Motley would recall her experiences as a black girl in Connecticut, in stark contrast to what she saw later in the South. “Fear and racial conflict just weren’t part of the landscape,” she recalls. Brown-Nagin, for her part, says Motley clung to “one of the persistent but long-disputed myths about American race relations” — that racism was primarily a Southern problem — and “downplayed the magnitude of racism in the North. “
Brown-Nagin does this every now and then – with periodic critique as she tells the story of an extraordinary life that she clearly admires. (Brown-Nagin’s previous book, the Bancroft Prize-winning “Courage to Dissent,” included a chapter on Motley.) It’s a sensible impulse that Motley, who wanted to be a lawyer since high school, might would have appreciated – although it may be hard to say, as “Civil Rights Queen” isn’t exactly an intimate biography. Brown-Nagin focuses primarily on Motley’s life in the courtroom, as a lawyer and judge, with only occasional glimpses at her personal life, including a happy, supportive marriage and one child, a son.

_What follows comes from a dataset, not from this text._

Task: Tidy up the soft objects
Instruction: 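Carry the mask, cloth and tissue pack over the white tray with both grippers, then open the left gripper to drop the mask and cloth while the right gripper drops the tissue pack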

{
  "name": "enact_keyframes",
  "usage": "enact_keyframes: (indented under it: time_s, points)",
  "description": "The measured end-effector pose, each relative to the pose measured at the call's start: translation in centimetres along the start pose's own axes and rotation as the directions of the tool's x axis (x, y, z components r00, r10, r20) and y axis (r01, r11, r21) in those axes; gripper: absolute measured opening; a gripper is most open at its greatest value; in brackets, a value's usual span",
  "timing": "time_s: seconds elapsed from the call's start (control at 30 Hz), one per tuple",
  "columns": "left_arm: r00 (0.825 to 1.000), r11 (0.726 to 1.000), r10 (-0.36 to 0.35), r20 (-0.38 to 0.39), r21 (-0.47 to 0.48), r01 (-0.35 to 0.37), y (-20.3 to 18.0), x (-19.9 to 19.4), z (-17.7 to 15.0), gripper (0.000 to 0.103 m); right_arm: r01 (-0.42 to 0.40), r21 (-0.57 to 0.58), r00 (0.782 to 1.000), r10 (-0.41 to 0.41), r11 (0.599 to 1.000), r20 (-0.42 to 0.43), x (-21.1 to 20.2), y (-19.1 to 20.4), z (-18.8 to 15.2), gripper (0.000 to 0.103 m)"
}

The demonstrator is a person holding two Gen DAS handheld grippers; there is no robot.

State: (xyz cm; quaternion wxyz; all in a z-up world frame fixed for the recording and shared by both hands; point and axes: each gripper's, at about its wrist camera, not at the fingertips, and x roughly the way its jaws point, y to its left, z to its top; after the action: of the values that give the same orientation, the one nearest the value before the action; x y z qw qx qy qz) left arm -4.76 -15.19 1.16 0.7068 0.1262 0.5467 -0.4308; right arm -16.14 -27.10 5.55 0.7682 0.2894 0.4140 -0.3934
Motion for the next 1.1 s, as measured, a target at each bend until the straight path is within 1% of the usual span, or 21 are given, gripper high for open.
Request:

“Civil Rights Queen” is the result of diligent research; Brown-Nagin flipped through the literature, flipped through the archives, and spoke to Motley’s clerks. We learn that when Motley interviewed Thurgood Marshall, who was then special counsel for the Inc Fund, he asked her to climb a ladder next to a bookshelf because “he wanted to inspect her legs and feminine form.”
Brown-Nagin situates this incident (“alleged,” she notes) in terms of the ambient chauvinism of the time and Marshall’s reputation as a “Romeo”; the book as a whole offers little else, in the form of gossip or Motley’s own idiosyncrasies, than what Motley herself was willing to reveal in her memoirs. (Published in 1998, that memoir doesn’t go into details about the interview, recalling only Marshall’s “total lack of formality”: “For whatever reason, I don’t remember much else.”) Brown-Nagin repeatedly describes Motley as “stately “, “steel”, “dressed stylishly” — as if her impeccable self-presentation were some form of armour, which Brown-Nagin suggests it was: “She protected herself; only a select few could peek behind the mask.”
Some of the most poignant episodes in the book recount the harrowing experiences of Motley and her clients in the South – risking their lives in their relentless efforts to make the country live up to its stated ideals. Brown-Nagin makes it clear that Motley, like the other attorneys of the Inc Fund, had to be pragmatic to the point of ruthlessness, holding clients to the most scrupulous standards of the respectability politics of the time, and brushing aside anyone who could jeopardize the matter. But Motley also advised tired and anxious clients to persevere and make sure all the hard work wouldn’t have been in vain.
The work was sometimes painful and always painstaking; it was transformative for the country and molding for Motley. “Civil Rights Queen” is a balanced assessment of a brave and brilliant woman who helped reconfigure the system before she was part of it. Brown-Nagin ends by noting that as a judge, Motley was not the “gladiator” she once was; she brought some “groundbreaking” opinions, but was best known for her honesty and dedication. Reflecting on this “paradox of opportunity” for the outsider-turned-insider, Brown-Nagin honors her subject by being resolutely direct and unsentimental — steely, if you will. “The power structure is not fundamentally changing,” she writes. “At best, it’s fit for difference.”